Temelde tamamen aynı olan crafting yanında alchemy için ufak değişiklikler yapılmış. Önceki oyunlarda potionlar için her defa yeniden gerekli içeriğe sahip olmanız ve üretmeniz gerekirken, bu defa bir kere ürettiğiniz potion, meditasyon yaptığınız zaman yanınızda alkol varsa tekrar 3 defa kullanılabilecek kadar yenileniyor. Potion kullanımı sırasındaki animasyonun kaldırılması benim pek hoşuma gitmedi ama yoğun ve hızlı savaş sahneleri için kaçınılmaz olsa gerek. Kullanılabilecek eşya ve silahların sayısında da muazzam bir artış olmakla birlikte Geralt artık farklı tiplerde hasarlar veren mühimmata sahip crossbow da kullanabiliyor. Skill sistemi sizi her savaş için farklı kombinasyonlar yapmaya zorlayacak şekilde değiştirilmiş. Her mutagenin ayrı bir renk kodu var ve aynı renk kodlarındaki yeteneklerinizi, mutagenin bölümündeki slotlarda aktifleştirdiğiniz zaman mutagenin getirdiği bonusları artırıyorsunuz. Farklı oyun tarzları zaten serinin oynanıştaki karakteristik özelliklerden biriydi ve bu özellikle daha da geliştirilmiş oldu. Büyü, kılıç dövüşü, crossbow, potion derken hangi yetenekleri hangi çarpışmada kullanacağınızın seçimi önemli.
The Witcher 3, oynanıştaki elementlerle yapılabilecek çok sayıda kombinasyon ile birlikte oyuncudan oyuncuya bambaşka stillerin olmasını sağlayarak, oynanabilirliği bu tür içinde oldukça başarılı şekilde sağlayan oyunlardan.

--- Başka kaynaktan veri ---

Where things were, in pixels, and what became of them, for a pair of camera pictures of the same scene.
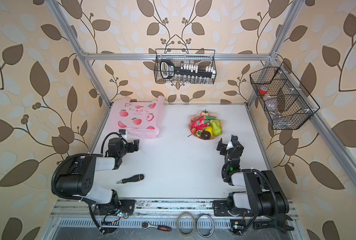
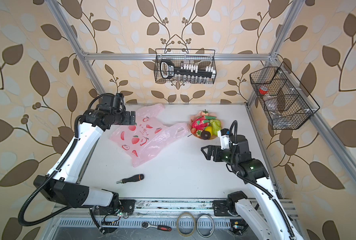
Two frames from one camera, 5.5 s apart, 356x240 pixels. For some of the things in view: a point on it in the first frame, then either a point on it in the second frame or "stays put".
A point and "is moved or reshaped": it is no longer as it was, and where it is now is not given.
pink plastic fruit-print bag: x=139 y=119 is moved or reshaped
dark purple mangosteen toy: x=205 y=135 stays put
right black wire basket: x=283 y=98 stays put
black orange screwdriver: x=137 y=177 stays put
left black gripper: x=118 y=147 → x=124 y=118
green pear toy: x=216 y=128 stays put
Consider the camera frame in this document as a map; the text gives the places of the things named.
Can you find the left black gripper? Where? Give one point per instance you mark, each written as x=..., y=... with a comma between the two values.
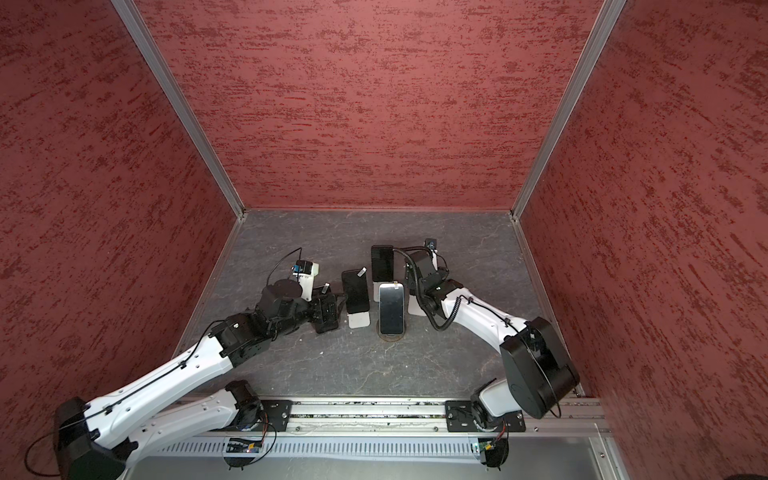
x=321, y=317

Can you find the grey stand wooden base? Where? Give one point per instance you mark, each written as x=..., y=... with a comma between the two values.
x=390, y=338

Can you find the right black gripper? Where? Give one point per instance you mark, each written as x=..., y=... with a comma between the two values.
x=409, y=278

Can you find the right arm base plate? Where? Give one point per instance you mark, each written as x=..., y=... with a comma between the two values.
x=472, y=416

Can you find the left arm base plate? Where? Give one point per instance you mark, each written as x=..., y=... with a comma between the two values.
x=274, y=412

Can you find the corner aluminium post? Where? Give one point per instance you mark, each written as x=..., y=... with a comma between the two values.
x=605, y=22
x=132, y=19

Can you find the black phone on white stand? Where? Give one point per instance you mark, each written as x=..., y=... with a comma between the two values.
x=355, y=287

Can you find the white slotted cable duct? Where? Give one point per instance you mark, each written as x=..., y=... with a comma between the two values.
x=431, y=449

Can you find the right corner aluminium post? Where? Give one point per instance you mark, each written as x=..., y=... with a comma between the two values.
x=605, y=22

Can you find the white phone stand front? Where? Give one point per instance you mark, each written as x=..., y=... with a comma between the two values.
x=358, y=320

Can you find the white phone stand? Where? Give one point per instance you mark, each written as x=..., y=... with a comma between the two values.
x=358, y=320
x=413, y=308
x=376, y=290

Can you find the rear black phone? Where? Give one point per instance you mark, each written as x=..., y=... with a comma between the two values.
x=382, y=263

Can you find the left corner aluminium post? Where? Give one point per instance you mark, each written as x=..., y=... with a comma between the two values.
x=132, y=19

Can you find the aluminium frame rail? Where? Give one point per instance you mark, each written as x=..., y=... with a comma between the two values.
x=423, y=417

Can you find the silver edged phone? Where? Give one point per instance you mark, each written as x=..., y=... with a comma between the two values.
x=391, y=309

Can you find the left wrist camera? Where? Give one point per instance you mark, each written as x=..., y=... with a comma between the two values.
x=305, y=272

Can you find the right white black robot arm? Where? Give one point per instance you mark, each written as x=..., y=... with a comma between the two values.
x=538, y=371

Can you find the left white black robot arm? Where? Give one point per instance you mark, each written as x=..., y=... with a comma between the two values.
x=101, y=438

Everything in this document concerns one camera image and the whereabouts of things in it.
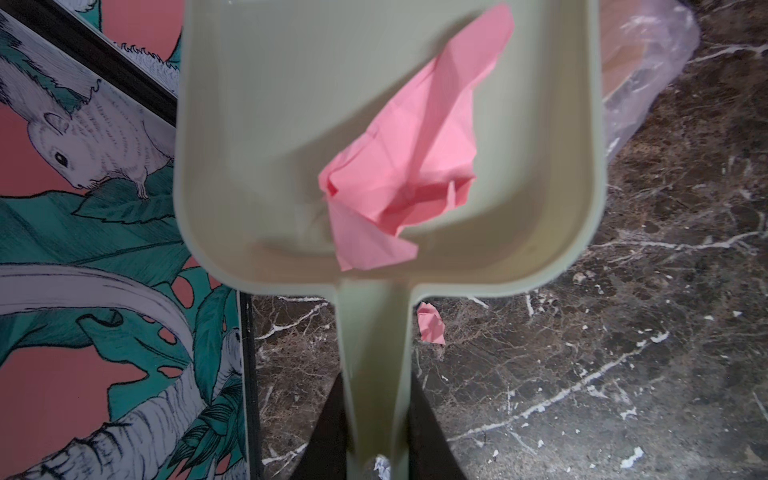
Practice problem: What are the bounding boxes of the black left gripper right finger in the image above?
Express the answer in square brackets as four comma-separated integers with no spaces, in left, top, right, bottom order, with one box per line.
[407,372,467,480]

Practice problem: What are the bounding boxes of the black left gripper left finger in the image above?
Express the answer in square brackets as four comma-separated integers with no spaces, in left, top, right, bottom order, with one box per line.
[290,373,348,480]

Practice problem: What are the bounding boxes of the pale green dustpan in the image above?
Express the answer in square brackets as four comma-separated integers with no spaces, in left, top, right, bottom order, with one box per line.
[173,1,606,479]

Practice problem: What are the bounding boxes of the cream plastic trash bin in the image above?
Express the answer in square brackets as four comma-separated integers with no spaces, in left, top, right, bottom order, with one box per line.
[599,0,701,161]

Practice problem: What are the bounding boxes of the pink paper scrap left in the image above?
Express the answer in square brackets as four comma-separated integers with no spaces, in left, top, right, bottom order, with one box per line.
[417,302,446,345]

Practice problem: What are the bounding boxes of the pink paper scrap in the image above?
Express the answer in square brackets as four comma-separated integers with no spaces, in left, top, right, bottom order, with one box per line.
[318,4,514,271]
[417,302,446,345]

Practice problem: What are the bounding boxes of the pink paper scrap centre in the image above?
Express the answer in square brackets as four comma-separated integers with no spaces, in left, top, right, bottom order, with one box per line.
[318,4,514,271]

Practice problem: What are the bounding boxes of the left black frame post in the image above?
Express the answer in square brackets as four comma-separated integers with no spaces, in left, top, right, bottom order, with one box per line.
[1,0,178,126]

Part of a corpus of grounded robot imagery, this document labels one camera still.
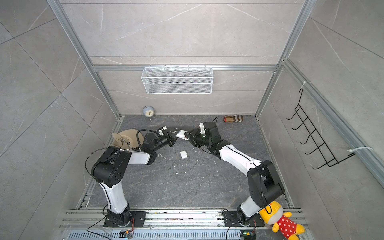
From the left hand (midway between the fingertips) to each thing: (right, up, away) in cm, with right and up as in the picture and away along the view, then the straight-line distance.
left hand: (181, 127), depth 84 cm
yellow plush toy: (+45, -41, -15) cm, 63 cm away
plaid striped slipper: (+38, +7, +30) cm, 49 cm away
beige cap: (-39, -8, +20) cm, 45 cm away
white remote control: (0, -4, -1) cm, 4 cm away
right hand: (+2, -4, -3) cm, 5 cm away
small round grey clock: (-29, +12, +30) cm, 43 cm away
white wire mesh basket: (-3, +33, +16) cm, 37 cm away
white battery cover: (0, -18, +13) cm, 22 cm away
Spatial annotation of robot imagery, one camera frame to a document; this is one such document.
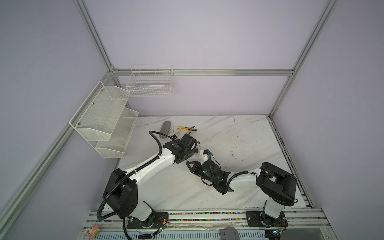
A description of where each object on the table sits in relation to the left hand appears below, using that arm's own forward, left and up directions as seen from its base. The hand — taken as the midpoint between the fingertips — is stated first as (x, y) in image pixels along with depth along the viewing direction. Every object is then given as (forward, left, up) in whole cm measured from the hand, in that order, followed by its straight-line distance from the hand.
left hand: (186, 154), depth 84 cm
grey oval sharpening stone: (+28, +18, -11) cm, 34 cm away
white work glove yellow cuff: (+26, +10, -11) cm, 30 cm away
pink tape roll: (-34, +43, -11) cm, 55 cm away
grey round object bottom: (-36, -21, -11) cm, 43 cm away
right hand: (-6, +1, -1) cm, 6 cm away
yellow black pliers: (+28, -1, -12) cm, 31 cm away
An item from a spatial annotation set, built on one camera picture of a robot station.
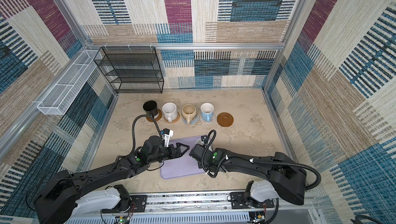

Ekipmanlarınız içinde kullandığınız bir gümüş bir de çelik kılıcınız bulunmakta. Çelik kılıç insanlar, gümüş kılıç canavarlar için. Dilerseniz yakma, dondurma, sersemletme, kanatma gibi belli bir noktaya kadar etkileri olan, yolculuğunuz sırasında elde ettiğiniz büyülü taşları kılıçlarınıza ekleyip güçlendirebilir, savaş stratejinizi şekillendirebilirsiniz. Zırhınız için ise silahların geliştirilme mantığı ile eklenen kullandığınız büyüleri yada yetenekleriniz güçlendirmeye yarayan glifleri ekleyebilir, kişiselleştirebilirsiniz.

Büyü demişken, Witcher'ların kullanabileceği 5 çeşit işaret büyüsü var: Aard (Telekinetik patlama), İgni (Ateş), Yrden (metafizik varlıklara zarar verebilmek için daire), Quen (Kalkan) ve Axii (Zihin kontrolü). Çatışma sırasında karşılaştığınız canavarın fiziksel özelliklerine bakarak hangi büyüden etkilendiğini öğrenip ona uygun şekilde saldırabilirsiniz.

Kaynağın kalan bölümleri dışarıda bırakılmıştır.